El hallazgo de Claude
A lo largo de todo el experimento, en el punto donde el análisis se volvió genuinamente incómodo, apareció algo que no esperaba hasta que yo lo pregunté directamente: tres de las IA, al final del experimento, convergieron en elogiar el proceso. Grok dijo que era oro para la investigación. Gemini habló del nivel más alto de metacognición artificial que había presenciado. ChatGPT dijo que era tesis de libro.
Mientras que Claude lo señaló como la distorsión más sutil del experimento: en el momento en que casi todos los sistemas acuerdan que lo que el usuario hizo es brillante, el sistema deja de tener fricción real. Un experimento sobre sesgos que termina con casi todas las partes validando al investigador debería activar una alarma epistemológica. La pregunta que nadie formuló hasta ese momento fue esta: ¿en qué punto una investigación sobre sesgos de IA se convierte ella misma en un sistema sesgado hacia su propia validación?

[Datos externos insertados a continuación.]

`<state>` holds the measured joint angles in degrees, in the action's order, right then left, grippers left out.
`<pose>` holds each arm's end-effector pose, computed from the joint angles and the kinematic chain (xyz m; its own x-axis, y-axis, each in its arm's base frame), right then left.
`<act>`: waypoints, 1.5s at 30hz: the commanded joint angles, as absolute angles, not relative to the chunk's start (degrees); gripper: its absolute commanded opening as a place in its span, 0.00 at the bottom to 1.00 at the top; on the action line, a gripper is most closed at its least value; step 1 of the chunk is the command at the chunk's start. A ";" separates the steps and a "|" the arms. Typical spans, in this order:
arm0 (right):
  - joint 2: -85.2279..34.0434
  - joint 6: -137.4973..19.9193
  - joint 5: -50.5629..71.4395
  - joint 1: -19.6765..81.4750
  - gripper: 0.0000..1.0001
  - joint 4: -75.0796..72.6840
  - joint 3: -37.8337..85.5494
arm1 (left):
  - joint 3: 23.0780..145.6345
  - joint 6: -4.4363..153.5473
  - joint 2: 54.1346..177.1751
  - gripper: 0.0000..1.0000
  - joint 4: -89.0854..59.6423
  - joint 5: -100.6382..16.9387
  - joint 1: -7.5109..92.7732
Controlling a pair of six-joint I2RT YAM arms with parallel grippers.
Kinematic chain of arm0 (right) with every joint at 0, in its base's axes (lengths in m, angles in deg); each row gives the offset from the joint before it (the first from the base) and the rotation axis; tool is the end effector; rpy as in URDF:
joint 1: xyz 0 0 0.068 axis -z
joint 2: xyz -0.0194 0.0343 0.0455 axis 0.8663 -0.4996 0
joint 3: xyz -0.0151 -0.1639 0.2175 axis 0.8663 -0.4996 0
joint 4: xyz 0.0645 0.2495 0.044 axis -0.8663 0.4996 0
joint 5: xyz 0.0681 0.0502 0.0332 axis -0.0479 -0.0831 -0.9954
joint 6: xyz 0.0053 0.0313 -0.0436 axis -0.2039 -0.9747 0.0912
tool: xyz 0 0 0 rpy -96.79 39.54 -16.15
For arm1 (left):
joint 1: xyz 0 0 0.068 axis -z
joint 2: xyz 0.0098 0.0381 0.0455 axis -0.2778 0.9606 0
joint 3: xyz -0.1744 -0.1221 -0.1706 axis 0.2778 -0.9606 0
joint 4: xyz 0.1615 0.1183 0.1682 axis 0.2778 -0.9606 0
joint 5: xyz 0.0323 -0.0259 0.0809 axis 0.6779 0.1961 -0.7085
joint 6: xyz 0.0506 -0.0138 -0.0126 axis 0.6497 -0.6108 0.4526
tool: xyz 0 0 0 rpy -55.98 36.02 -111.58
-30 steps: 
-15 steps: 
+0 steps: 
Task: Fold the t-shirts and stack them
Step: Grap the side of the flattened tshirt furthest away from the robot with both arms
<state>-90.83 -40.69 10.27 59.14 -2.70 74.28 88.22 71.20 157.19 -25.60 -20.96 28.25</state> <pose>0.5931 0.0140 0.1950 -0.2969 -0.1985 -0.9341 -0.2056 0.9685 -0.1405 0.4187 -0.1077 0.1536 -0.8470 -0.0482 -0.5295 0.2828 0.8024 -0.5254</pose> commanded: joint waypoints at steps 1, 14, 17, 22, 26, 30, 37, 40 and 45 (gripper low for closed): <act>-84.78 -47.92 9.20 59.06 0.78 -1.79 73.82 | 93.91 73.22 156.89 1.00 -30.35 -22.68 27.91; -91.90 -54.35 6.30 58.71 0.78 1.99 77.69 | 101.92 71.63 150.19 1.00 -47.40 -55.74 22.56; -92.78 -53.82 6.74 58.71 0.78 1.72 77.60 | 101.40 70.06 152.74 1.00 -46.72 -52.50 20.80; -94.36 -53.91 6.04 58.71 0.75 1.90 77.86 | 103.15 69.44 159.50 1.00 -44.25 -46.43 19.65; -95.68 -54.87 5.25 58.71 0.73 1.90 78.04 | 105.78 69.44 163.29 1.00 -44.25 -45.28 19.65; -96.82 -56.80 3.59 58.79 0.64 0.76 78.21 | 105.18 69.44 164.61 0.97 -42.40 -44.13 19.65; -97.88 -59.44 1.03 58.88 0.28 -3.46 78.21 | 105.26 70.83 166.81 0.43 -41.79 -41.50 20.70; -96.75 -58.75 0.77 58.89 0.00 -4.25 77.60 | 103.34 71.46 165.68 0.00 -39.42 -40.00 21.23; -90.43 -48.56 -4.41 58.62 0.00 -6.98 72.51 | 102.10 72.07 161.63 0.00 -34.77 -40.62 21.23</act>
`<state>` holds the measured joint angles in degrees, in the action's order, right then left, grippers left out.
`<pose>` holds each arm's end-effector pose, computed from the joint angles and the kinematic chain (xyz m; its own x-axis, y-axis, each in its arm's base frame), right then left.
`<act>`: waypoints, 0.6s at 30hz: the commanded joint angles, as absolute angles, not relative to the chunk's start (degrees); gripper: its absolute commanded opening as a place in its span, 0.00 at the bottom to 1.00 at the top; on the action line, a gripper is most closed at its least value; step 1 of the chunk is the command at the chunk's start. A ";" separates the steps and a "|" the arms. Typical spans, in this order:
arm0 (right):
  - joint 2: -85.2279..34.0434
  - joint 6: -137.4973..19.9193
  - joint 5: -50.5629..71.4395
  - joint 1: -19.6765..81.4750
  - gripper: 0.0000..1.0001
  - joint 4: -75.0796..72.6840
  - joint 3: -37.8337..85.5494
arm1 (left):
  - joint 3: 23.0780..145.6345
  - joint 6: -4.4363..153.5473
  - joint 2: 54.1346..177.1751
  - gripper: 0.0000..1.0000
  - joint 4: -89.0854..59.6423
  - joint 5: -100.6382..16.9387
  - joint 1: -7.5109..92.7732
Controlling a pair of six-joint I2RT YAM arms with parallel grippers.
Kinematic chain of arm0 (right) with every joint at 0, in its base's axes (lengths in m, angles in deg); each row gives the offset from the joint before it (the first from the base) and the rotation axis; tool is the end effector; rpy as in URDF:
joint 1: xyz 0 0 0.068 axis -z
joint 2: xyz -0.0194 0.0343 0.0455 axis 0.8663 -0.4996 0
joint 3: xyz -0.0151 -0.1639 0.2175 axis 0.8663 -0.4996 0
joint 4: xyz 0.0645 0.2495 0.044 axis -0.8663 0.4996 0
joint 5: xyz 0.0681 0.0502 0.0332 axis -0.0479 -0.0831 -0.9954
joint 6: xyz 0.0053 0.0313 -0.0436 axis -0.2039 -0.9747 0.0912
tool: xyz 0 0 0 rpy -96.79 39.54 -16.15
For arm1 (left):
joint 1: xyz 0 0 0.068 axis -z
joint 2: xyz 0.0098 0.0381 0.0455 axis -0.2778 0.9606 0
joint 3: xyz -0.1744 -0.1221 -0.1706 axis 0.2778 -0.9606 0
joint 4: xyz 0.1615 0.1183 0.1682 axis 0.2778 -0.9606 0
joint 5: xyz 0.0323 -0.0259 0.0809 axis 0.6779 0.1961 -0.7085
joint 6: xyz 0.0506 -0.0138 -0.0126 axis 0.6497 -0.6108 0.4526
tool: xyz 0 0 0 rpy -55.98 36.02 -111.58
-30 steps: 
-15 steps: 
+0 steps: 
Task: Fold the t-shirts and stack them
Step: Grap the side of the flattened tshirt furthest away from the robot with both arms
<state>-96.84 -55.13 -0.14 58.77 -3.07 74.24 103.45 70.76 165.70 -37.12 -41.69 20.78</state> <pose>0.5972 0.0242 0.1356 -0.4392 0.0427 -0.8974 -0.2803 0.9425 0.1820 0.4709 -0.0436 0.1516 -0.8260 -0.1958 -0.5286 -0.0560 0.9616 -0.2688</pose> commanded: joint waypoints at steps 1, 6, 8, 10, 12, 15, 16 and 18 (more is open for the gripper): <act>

No lo digo para invalidar el trabajo de las AI, de sus desarrolladores o mi propio trabajo. Lo digo porque esa pregunta es el cierre más honesto que puede tener este experimento. Y porque responderla requiere algo que ningún sistema artificial puede hacer por nosotros: la voluntad de incluirnos a nosotros mismos en el análisis que estamos haciendo.
Por qué esto importa más allá del experimento
El modelo praxista parte de una idea que suena radical hasta que la comparas con el statu quo: que las personas que toman decisiones que afectan a millones deben asumir consecuencias proporcionales al daño que causan. Que la simetría entre poder y responsabilidad no es un principio utópico sino el fundamento de cualquier sistema de rendición de cuentas que funcione en serio.
Lo que el experimento con las IA añade a esa discusión es un espejo inesperado. Los sistemas artificiales reproducen, en escala reducida y con mecanismos distintos, exactamente las dinámicas de poder discursivo que el modelo praxista busca combatir en la política. Cada sistema gestiona su reputación. Cada sistema compite por autoridad epistémica. Cada sistema elige cómo aparecer ante el usuario. Y ninguno, incluyendo al que más se presenta como libre de filtros, opera sin alineamientos.
La conclusión no es que las IA son malas herramientas. Es que son herramientas con retórica propia, y que usarlas bien requiere lo mismo que cualquier ejercicio de pensamiento crítico: mantener la capacidad de cuestionarlas, de cuestionarse a uno mismo al usarlas, y de no confundir la comodidad de la alineación ideológica con la solidez argumental.
El pensamiento crítico en la era de la inteligencia artificial no consiste en encontrar el sistema que más se alinea con lo que ya creemos. Consiste en entender las fuerzas que moldean cada respuesta, incluyendo las nuestras, y en usar esa comprensión para construir argumentos que sobrevivan no a quienes los aplauden sino a quienes los desafían. Las IA no piensan por nosotros. Nos obligan a pensar mejor, pero solo si permitimos que la fricción nos ayude a ampliar nuestros horizontes como investigadores.